Non conosco nemmeno i titoli dei dischi, anche se le illustrazioni invece potrei descriverle a menadito. Questo non significa che non conoscessi la musica, solo che non m’importava e non m'importa più di tanto di come si chiamassero esattamente i musicisti e il titolo di ogni singolo pezzo. Per la musica classica il discorso è simile; l’ho sempre ascoltata, compresa l’opera. Alcune cose mi piacciono, altre meno, come penso un po’ tutti. D’accordo, alcuni pezzi sono leggermente difficili da capire, ma anche in questo caso, non m’importa molto della struttura di opere, sonate, partiture eccetera. Ascolto e giudico da profano. Mi lascio guidare dalle emozioni, dalla pancia e dalle orecchie.
Anche Riccardo Muti, che non mi pare certo l’ultimo arrivato, sembra seguire questo pensiero. In una recente intervista ne dice di belle. Per esempio, che si sta occupando del recupero della musica napoletana del ‘700 che: “È all’origine di tante cose, compresa l’opera di Mozart”. In fondo, non dimentichiamo che il meraviglioso Flauto Magico non era stato di certo composto per orecchie nobili, ma come scherzo per il popolo. E, a proposito degli innumerevoli teatri che quasi ogni comune d’Italia può vantare: “Perché i comuni non li riaprono e li affidano alle compagnie di dilettanti, di giovani, agli artisti di strada? [...] Un’altra straordinaria ricchezza che rischia di sparire è quella delle bande comunali.
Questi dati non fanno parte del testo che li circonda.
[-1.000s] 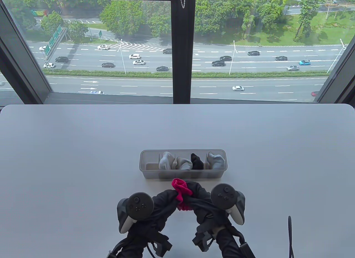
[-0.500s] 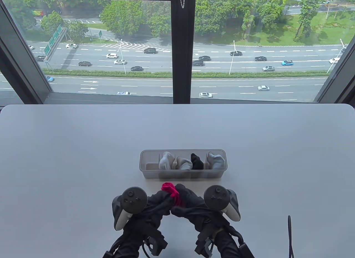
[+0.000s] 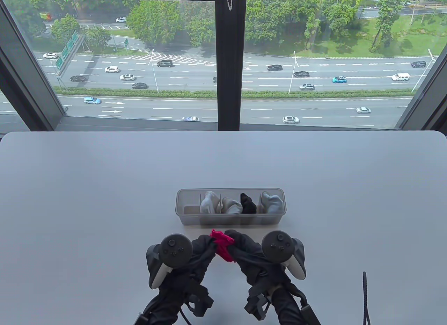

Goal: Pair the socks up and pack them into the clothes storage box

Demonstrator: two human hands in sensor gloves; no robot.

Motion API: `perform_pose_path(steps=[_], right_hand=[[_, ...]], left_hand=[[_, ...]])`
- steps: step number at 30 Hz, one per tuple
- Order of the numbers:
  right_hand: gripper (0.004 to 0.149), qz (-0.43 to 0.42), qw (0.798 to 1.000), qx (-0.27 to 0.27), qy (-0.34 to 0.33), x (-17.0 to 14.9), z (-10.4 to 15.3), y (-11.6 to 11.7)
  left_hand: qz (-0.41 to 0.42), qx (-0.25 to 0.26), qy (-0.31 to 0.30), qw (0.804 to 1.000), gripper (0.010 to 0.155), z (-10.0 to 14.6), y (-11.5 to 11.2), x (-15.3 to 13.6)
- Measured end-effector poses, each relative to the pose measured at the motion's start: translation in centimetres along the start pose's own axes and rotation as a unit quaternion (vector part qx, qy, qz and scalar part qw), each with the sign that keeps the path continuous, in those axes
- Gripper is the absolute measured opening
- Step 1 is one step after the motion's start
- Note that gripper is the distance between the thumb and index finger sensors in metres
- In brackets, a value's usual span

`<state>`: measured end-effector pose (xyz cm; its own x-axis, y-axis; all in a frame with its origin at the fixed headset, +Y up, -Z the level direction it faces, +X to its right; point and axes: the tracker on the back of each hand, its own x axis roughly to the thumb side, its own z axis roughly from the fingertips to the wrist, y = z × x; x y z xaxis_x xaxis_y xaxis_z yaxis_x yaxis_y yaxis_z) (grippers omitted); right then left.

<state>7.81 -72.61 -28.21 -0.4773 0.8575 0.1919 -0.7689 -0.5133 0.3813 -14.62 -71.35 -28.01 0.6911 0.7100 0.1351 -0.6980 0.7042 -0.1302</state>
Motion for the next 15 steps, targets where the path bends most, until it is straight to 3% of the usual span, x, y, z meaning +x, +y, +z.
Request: perform_pose_path(steps=[4,9,15], right_hand=[[0.048,-0.012,0.999,0.029,-0.006,0.5,-0.4,0.4],[0.048,0.045,0.996,0.072,-0.014,0.7,-0.5,0.7],[0.047,0.091,0.985,0.145,0.007,0.8,-0.9,1.5]], left_hand=[[0.038,0.018,0.028,0.999,0.041,-0.3,0.4,-1.2],[0.028,0.021,0.030,0.999,0.040,-0.5,0.4,-1.3],[0.018,0.014,-0.035,0.999,0.040,0.2,0.2,0.1]])
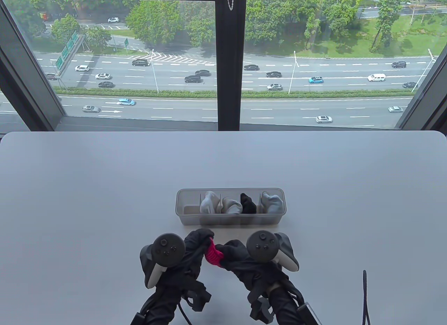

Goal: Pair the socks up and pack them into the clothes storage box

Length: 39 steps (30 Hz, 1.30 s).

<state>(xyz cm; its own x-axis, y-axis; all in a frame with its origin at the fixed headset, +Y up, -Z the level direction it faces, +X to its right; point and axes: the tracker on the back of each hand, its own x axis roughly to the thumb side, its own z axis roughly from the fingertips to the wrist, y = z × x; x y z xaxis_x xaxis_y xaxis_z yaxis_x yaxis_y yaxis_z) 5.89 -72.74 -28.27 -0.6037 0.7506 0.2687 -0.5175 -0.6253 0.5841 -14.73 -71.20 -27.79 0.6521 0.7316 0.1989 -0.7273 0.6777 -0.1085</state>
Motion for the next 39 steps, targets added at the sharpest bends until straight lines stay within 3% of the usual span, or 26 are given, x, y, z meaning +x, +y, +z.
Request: perform_pose_path(steps=[3,6,9,11,12,14,16,19,20,22,23,25,30,35,38,39], right_hand=[[0.046,0.031,0.999,0.039,0.012,0.4,-0.4,0.8],[0.046,0.065,0.998,0.013,0.021,0.2,-0.3,0.7],[0.043,0.047,0.990,-0.124,0.037,-0.3,0.3,0.2],[0.041,0.027,0.982,-0.181,0.041,-0.4,0.7,-0.6],[0.058,0.008,0.975,-0.217,0.045,-0.3,1.1,-1.0],[0.061,-0.065,0.960,-0.267,0.043,-0.5,1.8,-1.9],[0.060,-0.130,0.958,-0.256,0.003,-0.9,2.2,-2.1],[0.073,-0.187,0.954,-0.233,-0.027,-1.3,2.3,-1.9],[0.078,-0.172,0.958,-0.228,-0.028,-1.1,2.2,-1.8],[0.079,-0.061,0.972,-0.225,-0.017,-0.5,2.1,-1.4],[0.075,0.050,0.974,-0.222,-0.009,0.0,1.8,-0.9],[0.075,0.096,0.969,-0.228,-0.011,0.5,1.8,-0.5],[0.064,0.078,0.962,-0.262,-0.020,0.6,2.4,-0.8],[0.046,0.060,0.958,-0.282,-0.016,0.5,2.4,-0.9],[0.038,-0.044,0.955,-0.292,0.000,-0.3,2.6,-1.5],[0.037,-0.064,0.952,-0.301,0.010,-0.5,2.6,-1.7]], left_hand=[[-0.017,-0.014,-0.033,0.999,0.040,0.0,-1.0,1.5],[-0.016,-0.058,-0.040,0.997,0.042,-0.1,-1.6,1.5],[0.082,-0.097,-0.024,0.992,0.051,-0.1,-2.0,0.7],[0.108,-0.107,-0.021,0.988,0.064,0.0,-2.1,0.6],[0.112,-0.113,-0.022,0.987,0.068,0.1,-2.2,0.5],[0.128,-0.151,-0.017,0.980,0.070,0.2,-2.9,0.1],[0.175,-0.166,-0.002,0.971,0.063,0.2,-3.4,0.2],[0.214,-0.095,0.021,0.972,0.057,0.0,-2.9,0.4],[0.230,-0.086,0.028,0.969,0.057,0.1,-2.8,0.2],[0.285,-0.052,0.048,0.956,0.057,0.2,-2.4,-0.4],[0.331,-0.051,0.054,0.941,0.057,0.3,-2.4,-0.7],[0.369,-0.079,0.057,0.924,0.057,0.5,-2.6,-0.9],[0.291,-0.129,0.013,0.948,0.076,0.3,-2.7,0.1],[0.299,-0.115,0.032,0.947,0.060,0.3,-2.6,-0.2],[0.287,-0.151,0.000,0.946,0.058,0.3,-2.8,0.3],[0.277,-0.201,-0.031,0.939,0.057,0.3,-3.3,0.8]])
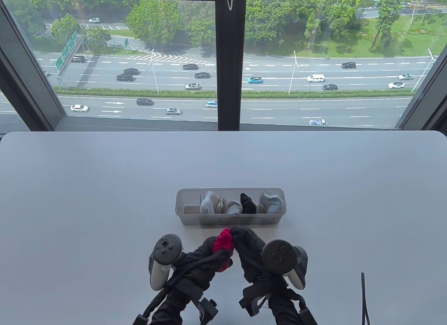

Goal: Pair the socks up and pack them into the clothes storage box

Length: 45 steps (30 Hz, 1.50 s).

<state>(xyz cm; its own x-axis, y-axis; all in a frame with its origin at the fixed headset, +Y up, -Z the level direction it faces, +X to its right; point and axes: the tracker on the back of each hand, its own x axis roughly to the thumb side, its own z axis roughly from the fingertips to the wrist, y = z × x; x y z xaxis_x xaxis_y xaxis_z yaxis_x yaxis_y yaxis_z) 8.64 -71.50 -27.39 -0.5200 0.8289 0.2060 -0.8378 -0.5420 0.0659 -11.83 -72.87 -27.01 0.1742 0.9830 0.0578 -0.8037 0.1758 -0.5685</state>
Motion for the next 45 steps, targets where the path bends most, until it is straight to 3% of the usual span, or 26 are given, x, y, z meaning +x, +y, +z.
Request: perform_pose_path(steps=[1,2,3,4,6,11,12,16,21,26,29,32,34,35,38,39,41,45], right_hand=[[0.036,-0.038,0.999,0.008,0.011,-0.4,-0.3,-0.5],[0.036,-0.058,0.998,0.026,0.007,-0.7,-0.3,-0.8],[0.036,-0.057,0.998,0.025,0.010,-0.9,-0.2,-0.9],[0.037,-0.043,0.999,0.000,0.011,-1.1,0.0,-1.0],[0.041,-0.020,1.000,-0.002,0.001,-0.7,0.1,-0.8],[0.053,0.050,0.995,0.059,-0.058,1.0,0.3,1.2],[0.060,0.069,0.994,0.064,-0.064,1.3,0.4,1.6],[0.058,0.118,0.990,0.023,-0.078,1.5,0.5,1.0],[0.039,0.145,0.987,-0.007,-0.069,1.2,0.4,0.5],[0.040,0.064,0.998,0.011,-0.026,0.4,-0.1,0.2],[0.039,-0.028,0.999,0.039,0.004,-0.5,-0.2,0.5],[0.039,-0.064,0.996,0.047,0.029,-1.1,-0.5,0.4],[0.039,-0.018,0.999,0.029,0.025,-1.2,-0.4,0.2],[0.039,0.001,0.999,0.028,0.020,-1.1,-0.3,0.3],[0.039,0.000,0.999,0.018,0.036,-0.5,-0.2,1.0],[0.040,-0.001,0.999,0.011,0.044,-0.2,-0.2,1.0],[0.039,0.027,0.999,0.002,0.034,-0.2,-0.1,0.9],[0.040,0.084,0.996,0.019,0.012,0.2,0.0,1.7]], left_hand=[[-0.032,-0.083,0.023,0.996,0.056,-0.1,-1.0,0.2],[-0.052,-0.082,0.031,0.995,0.056,-0.1,-1.3,0.2],[-0.063,-0.043,0.019,0.997,0.056,-0.2,-1.5,0.3],[-0.074,0.029,0.017,0.997,0.056,-0.4,-1.4,0.4],[-0.054,0.043,0.025,0.997,0.056,-0.4,-0.8,0.2],[0.040,0.146,0.023,0.988,0.056,0.7,1.1,-0.6],[0.059,0.144,0.028,0.987,0.056,0.7,1.2,-0.7],[0.055,0.101,0.023,0.993,0.055,0.5,1.1,-1.0],[0.030,0.065,0.016,0.997,0.056,0.2,0.5,-0.6],[0.029,-0.013,0.000,0.999,0.057,0.0,0.3,-0.2],[0.051,-0.043,0.060,0.996,0.058,0.0,0.9,-0.5],[-0.041,0.052,0.097,0.993,0.066,0.4,1.7,-0.2],[-0.125,0.154,0.098,0.975,0.069,1.0,1.9,0.5],[-0.157,0.180,0.083,0.968,0.065,1.0,1.9,0.8],[-0.279,0.160,-0.023,0.947,0.053,1.1,0.8,2.4],[-0.293,0.147,-0.034,0.944,0.060,0.9,0.3,2.6],[-0.326,0.115,0.003,0.938,0.070,0.7,0.0,2.7],[-0.400,0.085,0.091,0.908,0.062,-0.1,-0.5,1.9]])
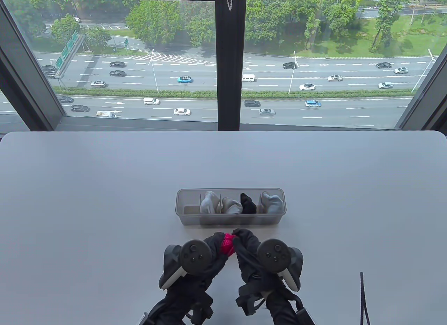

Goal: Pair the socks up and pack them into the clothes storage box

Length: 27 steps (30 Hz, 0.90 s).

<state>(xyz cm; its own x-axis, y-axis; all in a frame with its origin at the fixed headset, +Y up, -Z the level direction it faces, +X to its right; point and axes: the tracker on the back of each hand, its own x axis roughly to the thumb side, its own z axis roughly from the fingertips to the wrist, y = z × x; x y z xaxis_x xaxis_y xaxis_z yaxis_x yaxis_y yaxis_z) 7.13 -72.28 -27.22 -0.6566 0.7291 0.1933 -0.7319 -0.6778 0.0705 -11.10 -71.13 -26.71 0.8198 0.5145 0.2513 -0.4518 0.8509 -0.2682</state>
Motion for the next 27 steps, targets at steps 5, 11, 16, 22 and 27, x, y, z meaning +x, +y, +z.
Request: perform_pose_path(steps=[5,11,16,22,27], right_hand=[[0.040,-0.102,0.994,0.036,-0.010,0.2,-0.1,0.2],[0.039,-0.185,0.981,0.060,-0.003,-0.3,-0.3,-0.3],[0.038,-0.118,0.992,0.036,0.004,-1.2,-0.6,-0.9],[0.044,-0.156,0.987,0.045,0.009,-0.8,-0.4,-0.6],[0.092,-0.199,0.966,0.163,-0.026,-1.4,-0.6,0.4]], left_hand=[[0.059,-0.017,-0.005,0.998,0.065,0.1,0.4,-1.1],[0.124,0.012,-0.031,0.992,0.056,0.0,0.8,-1.7],[0.299,-0.049,-0.027,0.953,0.058,-0.2,-0.4,-2.6],[0.119,0.057,0.007,0.991,0.057,0.3,0.4,-1.9],[0.210,0.094,0.026,0.973,0.054,0.7,1.1,-3.5]])
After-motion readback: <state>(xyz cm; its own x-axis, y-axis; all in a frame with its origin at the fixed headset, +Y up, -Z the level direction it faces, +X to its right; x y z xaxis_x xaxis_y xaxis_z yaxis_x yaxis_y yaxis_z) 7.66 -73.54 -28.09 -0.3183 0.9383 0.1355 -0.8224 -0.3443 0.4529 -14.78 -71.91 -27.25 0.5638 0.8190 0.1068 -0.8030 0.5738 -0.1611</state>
Molte amministrazioni hanno deciso di chiuderle, magari per destinare altri soldi alle mode delle notti bianche e dei fuochi d’artificio, ormai d’obbligo in qualsiasi contrada del belpaese”.
Probabilmente, come per le formazioni dei gruppi rock, c’è chi la pensa diversamente, credendo che se non si conoscono a menadito nomi, formazioni, partiture, titoli e strutture, non sia possibile apprezzare la musica colta e non. Parlo di tal Claudio Strinati, che nelle sue coltissime recensioni di classica sul Venerdì de La Repubblica, tocca livelli di incomprensibilità quasi irraggiungibili. Ecco alcune perle che ho raccolto in queste ultime settimane.
A proposito di un cd del pianista bulgaro Vesselin Stanev: “Il linguaggio è esasperato e patetico, la costruzione del brano è sganciata da qualunque esigenza di consequenzialità e logica deduttiva. [...] La Sonata n. 2 op. 19 è una sorta di urlo nel silenzio in cui un titano dai piedi d’argilla si aggira in una landa desolata e remota ossessionato da una costante armonica che non assume mai forma compiuta ma si attorce su se stessa svelando continue mutazioni”.
Per un cd di Edward Elgar - The Dream of Gerontius - spara questa minchiata: “È curioso notare come la musica non sia affatto onirica, ma concretamente aderente alla sostanziale statica del sentimento dominante che circola nella cospicua partitura, rendendola una dolcissima elegia memore dell’ultimo Ciajkovskij e di Cesar Franck”.
Questa forse è la migliore; si parla del cd di Gideon Kremer - Kremerata Baltica - con pezzi di Mahler e Shostakovich: “Ora in questa commovente sinfonia scarica un grido soffocato che incalza l’ascoltatore trasportandolo in un iperuranio negativo dove l’ineluttabilità della morte è espressa dall’ineluttabilità del linguaggio liberato dalle lusinghe della piacevolezza ma icastico e audace”. Chissà che cazzo vorrà dire! Meglio che mi fermi, altrimenti mi scoppierà la testolina.
Questo solo per valutare la differenza tra chi la musica colta la fa, la dirige, la divulga, la incoraggia e chi, probabilmente non sapendo suonare neanche il piffero, ne parla come se solo lui potesse conoscere e spiegare il segreto di tanta cultura. Insomma, più si parla difficile, meno cose si hanno da dire!
Caro Claudio Strinati: quattro giri di chiglia!